- [About this exercise]: Count lines, not occurrences: report how many lines in the records hold the string "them", and nothing else.

- [Supplied information]:
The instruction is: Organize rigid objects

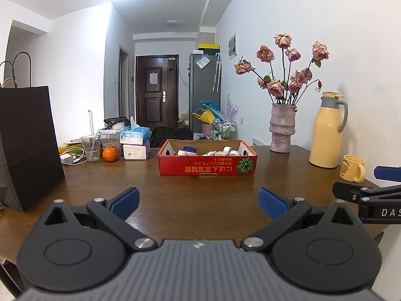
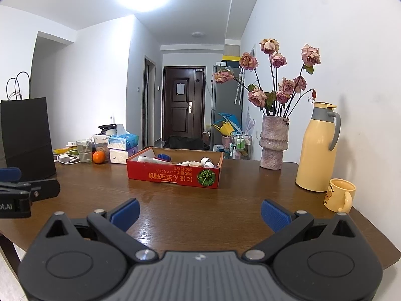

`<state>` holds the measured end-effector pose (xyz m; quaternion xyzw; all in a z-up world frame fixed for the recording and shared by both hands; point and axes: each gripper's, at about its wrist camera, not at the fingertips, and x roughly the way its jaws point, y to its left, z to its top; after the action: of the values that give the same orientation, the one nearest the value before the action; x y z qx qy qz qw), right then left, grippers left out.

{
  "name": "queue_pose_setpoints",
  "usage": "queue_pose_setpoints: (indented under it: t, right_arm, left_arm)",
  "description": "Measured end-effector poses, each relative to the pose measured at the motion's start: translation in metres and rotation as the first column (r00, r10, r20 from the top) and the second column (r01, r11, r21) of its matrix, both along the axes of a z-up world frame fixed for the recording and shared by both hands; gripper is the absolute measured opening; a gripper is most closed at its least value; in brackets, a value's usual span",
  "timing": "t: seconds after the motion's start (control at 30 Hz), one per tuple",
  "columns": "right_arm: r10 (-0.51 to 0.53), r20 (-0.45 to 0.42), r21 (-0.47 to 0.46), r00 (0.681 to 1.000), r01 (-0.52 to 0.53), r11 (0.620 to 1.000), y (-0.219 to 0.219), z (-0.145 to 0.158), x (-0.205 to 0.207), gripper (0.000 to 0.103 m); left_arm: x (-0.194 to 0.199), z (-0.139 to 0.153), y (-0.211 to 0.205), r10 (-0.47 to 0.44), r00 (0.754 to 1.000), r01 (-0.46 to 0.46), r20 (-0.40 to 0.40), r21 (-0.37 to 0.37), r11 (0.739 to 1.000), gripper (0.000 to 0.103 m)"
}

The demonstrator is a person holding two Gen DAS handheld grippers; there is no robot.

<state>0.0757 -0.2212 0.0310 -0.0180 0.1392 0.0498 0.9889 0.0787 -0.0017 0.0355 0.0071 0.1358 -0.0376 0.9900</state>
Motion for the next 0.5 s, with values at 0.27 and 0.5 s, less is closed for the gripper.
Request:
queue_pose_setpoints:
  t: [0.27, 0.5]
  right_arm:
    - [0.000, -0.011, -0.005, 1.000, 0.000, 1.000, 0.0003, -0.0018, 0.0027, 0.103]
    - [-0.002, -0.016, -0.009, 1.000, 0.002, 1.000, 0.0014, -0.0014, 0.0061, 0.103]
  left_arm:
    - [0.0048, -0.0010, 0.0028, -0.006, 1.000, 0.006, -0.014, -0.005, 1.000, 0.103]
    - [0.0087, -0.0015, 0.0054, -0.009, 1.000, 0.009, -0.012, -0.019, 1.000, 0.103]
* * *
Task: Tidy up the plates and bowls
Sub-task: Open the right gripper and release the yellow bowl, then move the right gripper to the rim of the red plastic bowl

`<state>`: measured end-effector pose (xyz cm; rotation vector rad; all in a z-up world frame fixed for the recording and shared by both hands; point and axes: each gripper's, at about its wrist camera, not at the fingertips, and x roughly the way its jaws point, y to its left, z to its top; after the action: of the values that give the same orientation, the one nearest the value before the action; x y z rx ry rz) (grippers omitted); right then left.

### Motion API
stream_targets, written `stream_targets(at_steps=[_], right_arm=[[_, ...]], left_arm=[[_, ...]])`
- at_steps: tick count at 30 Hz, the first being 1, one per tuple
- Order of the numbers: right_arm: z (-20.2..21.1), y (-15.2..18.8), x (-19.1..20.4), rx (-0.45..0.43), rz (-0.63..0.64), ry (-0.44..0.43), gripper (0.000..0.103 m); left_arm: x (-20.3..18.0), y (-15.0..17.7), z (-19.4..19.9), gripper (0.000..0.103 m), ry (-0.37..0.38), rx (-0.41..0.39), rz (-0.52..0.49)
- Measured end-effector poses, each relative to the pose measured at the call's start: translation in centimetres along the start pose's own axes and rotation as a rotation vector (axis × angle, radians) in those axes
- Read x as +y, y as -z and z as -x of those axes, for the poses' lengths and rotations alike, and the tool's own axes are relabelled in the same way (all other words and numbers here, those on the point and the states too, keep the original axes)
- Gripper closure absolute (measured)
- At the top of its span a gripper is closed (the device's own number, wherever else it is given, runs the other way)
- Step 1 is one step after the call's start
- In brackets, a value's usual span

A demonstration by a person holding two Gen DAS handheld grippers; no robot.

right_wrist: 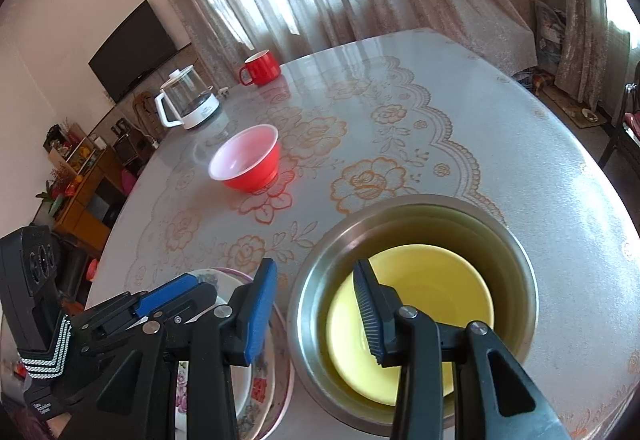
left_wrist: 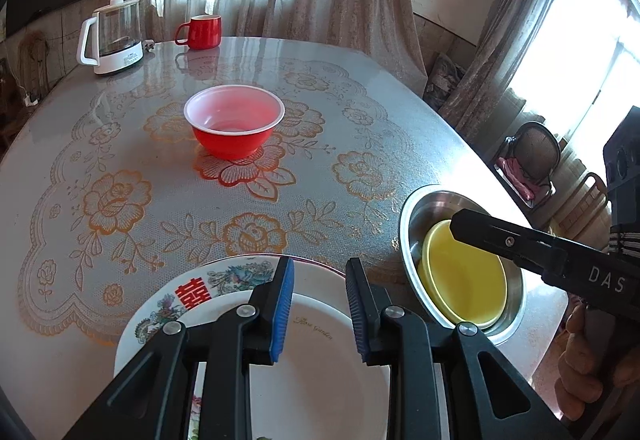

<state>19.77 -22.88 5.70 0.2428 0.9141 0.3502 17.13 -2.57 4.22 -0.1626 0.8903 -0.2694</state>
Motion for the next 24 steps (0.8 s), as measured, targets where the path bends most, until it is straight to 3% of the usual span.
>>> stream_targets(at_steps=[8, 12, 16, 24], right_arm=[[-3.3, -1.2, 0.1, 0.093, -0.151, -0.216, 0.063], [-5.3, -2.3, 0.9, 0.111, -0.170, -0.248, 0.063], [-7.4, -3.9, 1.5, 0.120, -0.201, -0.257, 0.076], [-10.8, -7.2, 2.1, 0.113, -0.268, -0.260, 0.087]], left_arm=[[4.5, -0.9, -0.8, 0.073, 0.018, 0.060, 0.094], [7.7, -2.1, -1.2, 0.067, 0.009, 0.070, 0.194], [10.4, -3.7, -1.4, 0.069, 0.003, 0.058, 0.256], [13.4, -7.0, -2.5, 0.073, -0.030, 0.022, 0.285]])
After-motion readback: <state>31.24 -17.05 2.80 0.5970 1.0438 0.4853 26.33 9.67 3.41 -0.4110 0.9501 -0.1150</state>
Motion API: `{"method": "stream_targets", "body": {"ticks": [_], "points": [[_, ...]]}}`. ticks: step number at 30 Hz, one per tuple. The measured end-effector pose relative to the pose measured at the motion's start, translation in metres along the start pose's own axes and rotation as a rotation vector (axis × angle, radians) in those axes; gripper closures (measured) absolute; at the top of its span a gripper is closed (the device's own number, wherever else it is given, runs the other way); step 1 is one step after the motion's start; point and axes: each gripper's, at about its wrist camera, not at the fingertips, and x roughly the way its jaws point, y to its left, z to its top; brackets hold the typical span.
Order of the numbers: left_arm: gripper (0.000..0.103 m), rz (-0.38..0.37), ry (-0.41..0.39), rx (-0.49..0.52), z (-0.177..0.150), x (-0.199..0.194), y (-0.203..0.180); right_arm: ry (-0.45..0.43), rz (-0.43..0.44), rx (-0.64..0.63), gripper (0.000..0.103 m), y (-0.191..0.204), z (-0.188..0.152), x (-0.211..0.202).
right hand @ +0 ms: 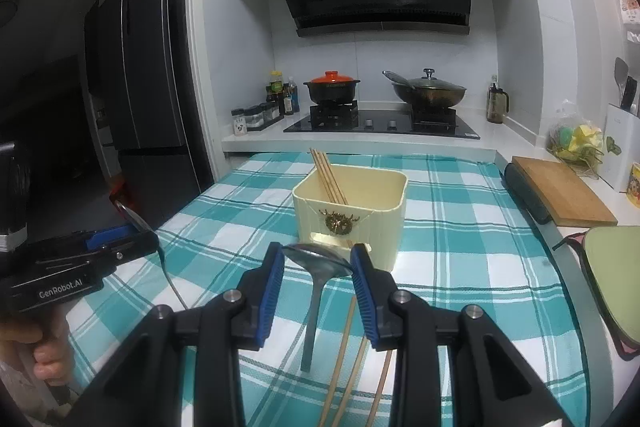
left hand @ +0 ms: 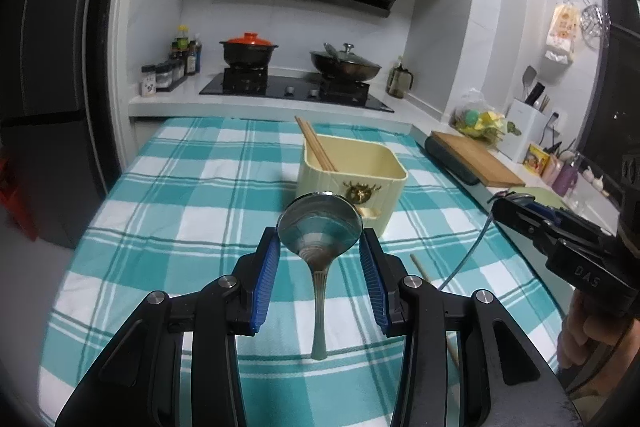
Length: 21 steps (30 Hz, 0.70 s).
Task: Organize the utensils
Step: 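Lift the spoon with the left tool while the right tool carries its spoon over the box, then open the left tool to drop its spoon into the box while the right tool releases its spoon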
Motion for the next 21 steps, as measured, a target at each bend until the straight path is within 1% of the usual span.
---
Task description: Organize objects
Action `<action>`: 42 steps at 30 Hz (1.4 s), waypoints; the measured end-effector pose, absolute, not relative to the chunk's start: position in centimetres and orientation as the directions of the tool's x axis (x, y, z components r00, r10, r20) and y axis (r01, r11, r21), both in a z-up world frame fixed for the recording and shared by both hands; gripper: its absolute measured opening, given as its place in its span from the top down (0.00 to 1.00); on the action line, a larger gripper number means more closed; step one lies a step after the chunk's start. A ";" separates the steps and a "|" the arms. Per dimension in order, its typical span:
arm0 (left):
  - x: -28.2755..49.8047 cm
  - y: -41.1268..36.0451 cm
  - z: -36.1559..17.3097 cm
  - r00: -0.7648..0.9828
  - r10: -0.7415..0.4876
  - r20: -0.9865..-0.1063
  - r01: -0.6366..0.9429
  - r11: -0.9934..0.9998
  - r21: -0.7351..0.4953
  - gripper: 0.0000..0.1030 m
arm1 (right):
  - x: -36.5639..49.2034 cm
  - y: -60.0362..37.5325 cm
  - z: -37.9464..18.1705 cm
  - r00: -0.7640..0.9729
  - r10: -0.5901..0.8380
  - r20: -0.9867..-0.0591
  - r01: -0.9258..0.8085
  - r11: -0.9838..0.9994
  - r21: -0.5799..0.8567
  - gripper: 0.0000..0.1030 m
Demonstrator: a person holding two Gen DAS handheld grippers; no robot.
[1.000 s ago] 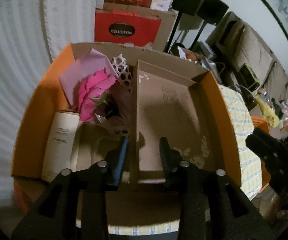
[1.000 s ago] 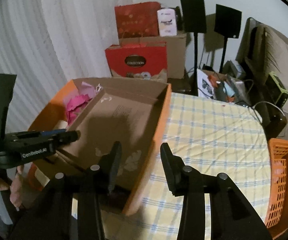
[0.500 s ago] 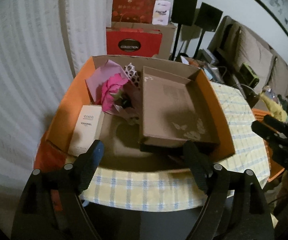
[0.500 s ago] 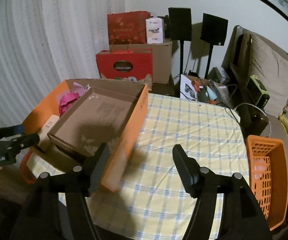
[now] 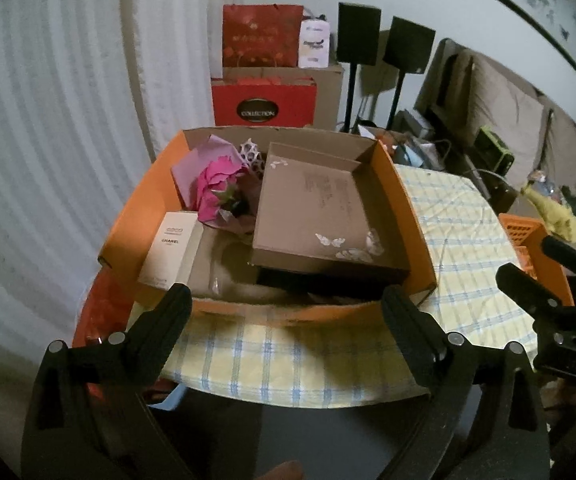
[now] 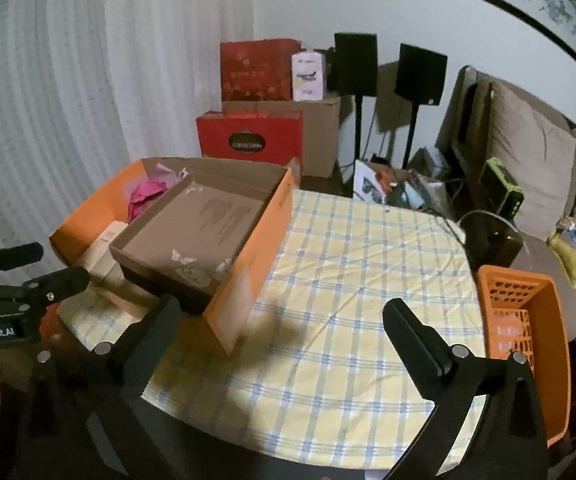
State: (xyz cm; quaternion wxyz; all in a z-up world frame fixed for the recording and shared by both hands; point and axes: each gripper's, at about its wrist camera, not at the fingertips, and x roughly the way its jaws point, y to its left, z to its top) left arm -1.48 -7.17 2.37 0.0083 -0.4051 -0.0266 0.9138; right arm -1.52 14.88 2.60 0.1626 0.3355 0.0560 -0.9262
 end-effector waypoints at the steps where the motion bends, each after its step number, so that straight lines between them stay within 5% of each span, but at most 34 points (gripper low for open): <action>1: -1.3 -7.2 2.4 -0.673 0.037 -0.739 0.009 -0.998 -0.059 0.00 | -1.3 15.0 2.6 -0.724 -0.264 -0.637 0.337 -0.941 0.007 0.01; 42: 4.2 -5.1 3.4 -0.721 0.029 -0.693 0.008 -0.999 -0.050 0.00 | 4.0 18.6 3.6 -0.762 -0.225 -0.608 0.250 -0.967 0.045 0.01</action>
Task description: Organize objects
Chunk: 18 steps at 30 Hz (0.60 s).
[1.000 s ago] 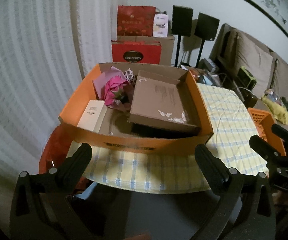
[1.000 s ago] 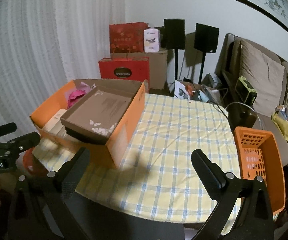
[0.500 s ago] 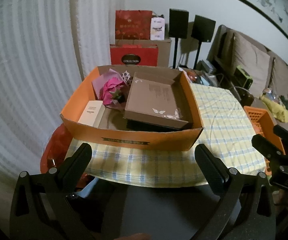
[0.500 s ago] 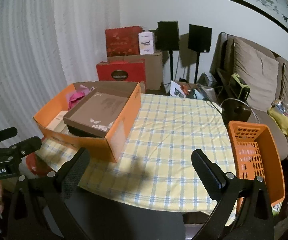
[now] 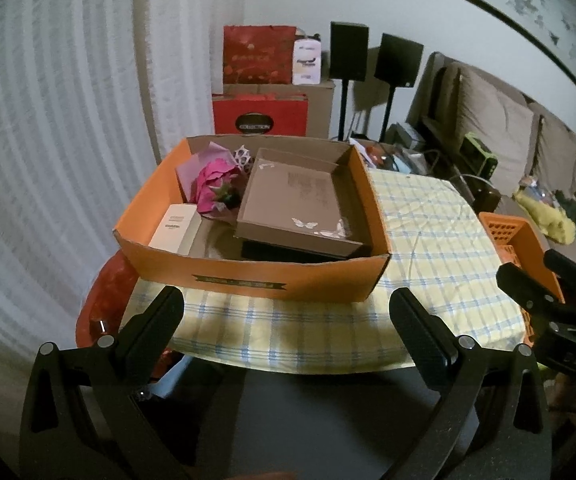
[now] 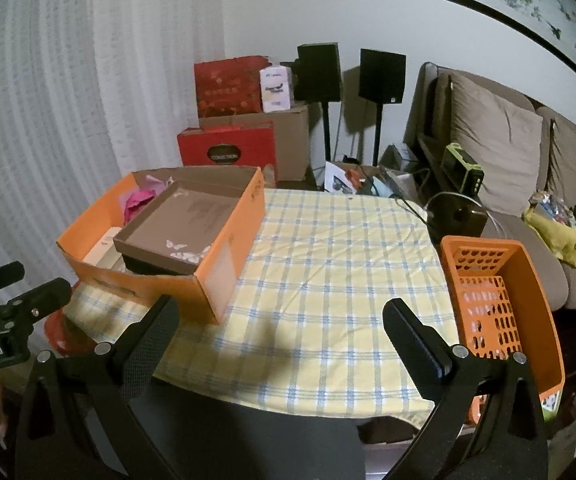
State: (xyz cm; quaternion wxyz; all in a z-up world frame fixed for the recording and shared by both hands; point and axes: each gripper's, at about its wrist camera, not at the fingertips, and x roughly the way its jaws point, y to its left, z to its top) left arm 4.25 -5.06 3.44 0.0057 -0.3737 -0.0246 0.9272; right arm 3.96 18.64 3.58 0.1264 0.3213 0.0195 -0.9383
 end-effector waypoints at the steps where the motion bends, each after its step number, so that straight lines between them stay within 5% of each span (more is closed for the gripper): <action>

- [Solution to the exercise]: 2